**WORK TO BE COMPLETED:**
A bare number is the expected answer: the count of lines in the data holding "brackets".

**ENTRIES SHOWN:**
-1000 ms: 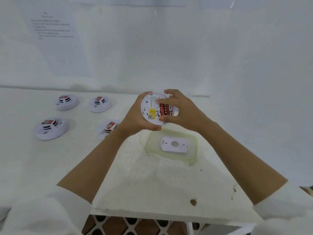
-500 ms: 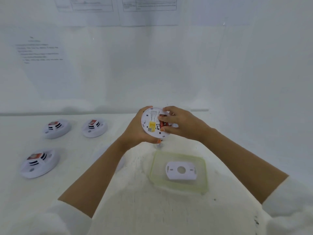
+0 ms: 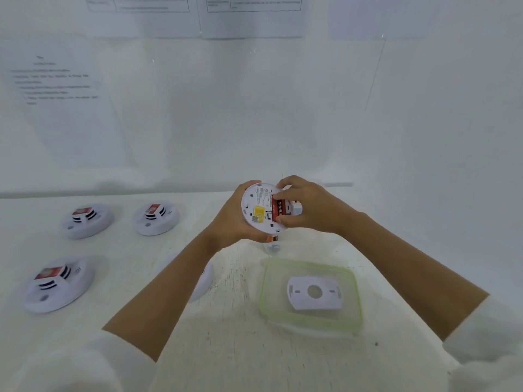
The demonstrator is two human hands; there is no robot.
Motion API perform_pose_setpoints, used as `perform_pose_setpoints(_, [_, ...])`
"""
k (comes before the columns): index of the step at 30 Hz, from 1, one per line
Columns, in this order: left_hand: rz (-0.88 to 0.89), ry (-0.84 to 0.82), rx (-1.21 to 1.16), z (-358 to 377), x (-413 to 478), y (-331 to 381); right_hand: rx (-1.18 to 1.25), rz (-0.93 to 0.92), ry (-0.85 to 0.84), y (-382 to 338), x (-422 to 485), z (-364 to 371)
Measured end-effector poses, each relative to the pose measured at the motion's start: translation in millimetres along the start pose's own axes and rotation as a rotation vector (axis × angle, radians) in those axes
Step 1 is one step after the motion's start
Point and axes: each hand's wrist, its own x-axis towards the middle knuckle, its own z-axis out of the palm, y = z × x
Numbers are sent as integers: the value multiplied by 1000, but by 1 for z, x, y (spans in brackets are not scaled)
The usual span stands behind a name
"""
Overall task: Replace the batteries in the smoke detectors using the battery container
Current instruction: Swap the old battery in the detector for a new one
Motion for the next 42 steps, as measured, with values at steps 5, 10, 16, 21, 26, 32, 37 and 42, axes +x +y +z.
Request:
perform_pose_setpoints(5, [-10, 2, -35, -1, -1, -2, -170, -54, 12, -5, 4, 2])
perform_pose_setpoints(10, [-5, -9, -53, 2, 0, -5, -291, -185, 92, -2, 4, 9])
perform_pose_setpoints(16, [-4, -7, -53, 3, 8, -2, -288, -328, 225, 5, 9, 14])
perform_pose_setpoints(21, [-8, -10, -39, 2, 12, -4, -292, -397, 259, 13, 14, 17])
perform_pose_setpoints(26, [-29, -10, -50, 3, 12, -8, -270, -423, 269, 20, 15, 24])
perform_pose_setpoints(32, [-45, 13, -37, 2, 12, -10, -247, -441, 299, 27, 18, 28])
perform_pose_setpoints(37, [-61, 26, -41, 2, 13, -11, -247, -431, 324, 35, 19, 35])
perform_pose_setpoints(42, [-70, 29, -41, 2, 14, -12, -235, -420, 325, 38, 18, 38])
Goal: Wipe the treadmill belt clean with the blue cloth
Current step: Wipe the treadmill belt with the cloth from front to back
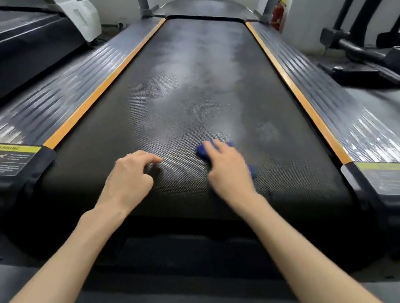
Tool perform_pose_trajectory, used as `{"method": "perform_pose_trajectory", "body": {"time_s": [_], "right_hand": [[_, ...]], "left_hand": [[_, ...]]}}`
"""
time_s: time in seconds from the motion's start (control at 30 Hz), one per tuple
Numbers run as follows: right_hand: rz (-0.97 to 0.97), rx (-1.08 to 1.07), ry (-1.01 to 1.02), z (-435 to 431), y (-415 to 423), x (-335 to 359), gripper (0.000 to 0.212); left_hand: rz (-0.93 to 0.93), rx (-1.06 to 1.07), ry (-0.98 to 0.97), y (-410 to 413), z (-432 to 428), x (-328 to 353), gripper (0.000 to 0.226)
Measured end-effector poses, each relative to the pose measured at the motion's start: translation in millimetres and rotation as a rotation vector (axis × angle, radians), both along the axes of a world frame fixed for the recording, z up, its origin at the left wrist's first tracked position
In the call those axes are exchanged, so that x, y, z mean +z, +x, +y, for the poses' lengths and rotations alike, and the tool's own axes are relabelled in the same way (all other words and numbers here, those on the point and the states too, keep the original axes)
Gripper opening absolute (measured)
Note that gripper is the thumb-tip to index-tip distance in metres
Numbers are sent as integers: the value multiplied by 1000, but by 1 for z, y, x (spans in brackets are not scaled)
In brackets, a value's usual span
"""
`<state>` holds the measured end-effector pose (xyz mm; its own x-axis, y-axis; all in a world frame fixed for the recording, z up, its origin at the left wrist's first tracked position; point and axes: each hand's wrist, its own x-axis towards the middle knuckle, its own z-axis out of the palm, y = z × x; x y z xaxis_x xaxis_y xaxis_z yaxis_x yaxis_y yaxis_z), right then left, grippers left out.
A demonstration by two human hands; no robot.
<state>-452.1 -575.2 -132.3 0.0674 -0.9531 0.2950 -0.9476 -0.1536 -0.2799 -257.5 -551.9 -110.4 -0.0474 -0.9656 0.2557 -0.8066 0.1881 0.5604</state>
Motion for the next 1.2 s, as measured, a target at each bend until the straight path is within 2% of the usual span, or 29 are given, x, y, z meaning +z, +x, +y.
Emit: {"method": "perform_pose_trajectory", "body": {"time_s": [0.1, 0.17, 0.27, 0.33, 0.43, 0.6, 0.7, 0.77, 0.87, 0.97, 1.03, 1.13, 1.2], "right_hand": [[7, 146, 27, -1, 30, 1, 59], [35, 132, 17, 2, 2, -2, 60], [72, -94, -72, 20, -74, -5, 73], [36, -247, -72, 30, -115, -4, 72], [10, -357, -68, 30, -111, -1, 66], [51, -174, -216, 18, -23, -5, 47], [-13, -37, -54, 16, -17, 0, 58], [-23, -98, -7, 22, -57, -1, 58], [-37, -343, -16, 30, -132, 4, 59], [-12, -477, 79, 22, -139, 8, 52], [-27, -360, 22, 17, -103, 9, 47], [-81, 68, 50, 16, -51, 7, 52], [-135, 140, 117, 4, -61, 11, 57]], "left_hand": [[-65, 22, 20, -20, -7, -2, 53], [-76, 74, 10, -24, -8, -6, 49], [-87, 113, 13, -25, -3, -8, 46], [-72, 109, 33, -25, -4, -7, 45], [-28, 109, 71, -24, -8, -4, 42], [-146, 208, 37, -42, -4, 2, 30], [-282, 233, -14, -54, -1, 6, 23], [-324, 231, -33, -55, 0, 7, 22], [-298, 189, -65, -53, -1, 7, 26], [-340, 124, -109, -49, -10, -5, 30], [-398, 112, -170, -50, -16, -15, 33], [-466, 126, -231, -52, -19, -21, 36], [-502, 131, -241, -53, -17, -22, 33]]}}
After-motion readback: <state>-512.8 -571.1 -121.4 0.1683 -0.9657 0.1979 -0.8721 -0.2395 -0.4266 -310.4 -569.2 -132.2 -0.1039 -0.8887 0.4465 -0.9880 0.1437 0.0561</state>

**FINISHED EXERCISE:**
3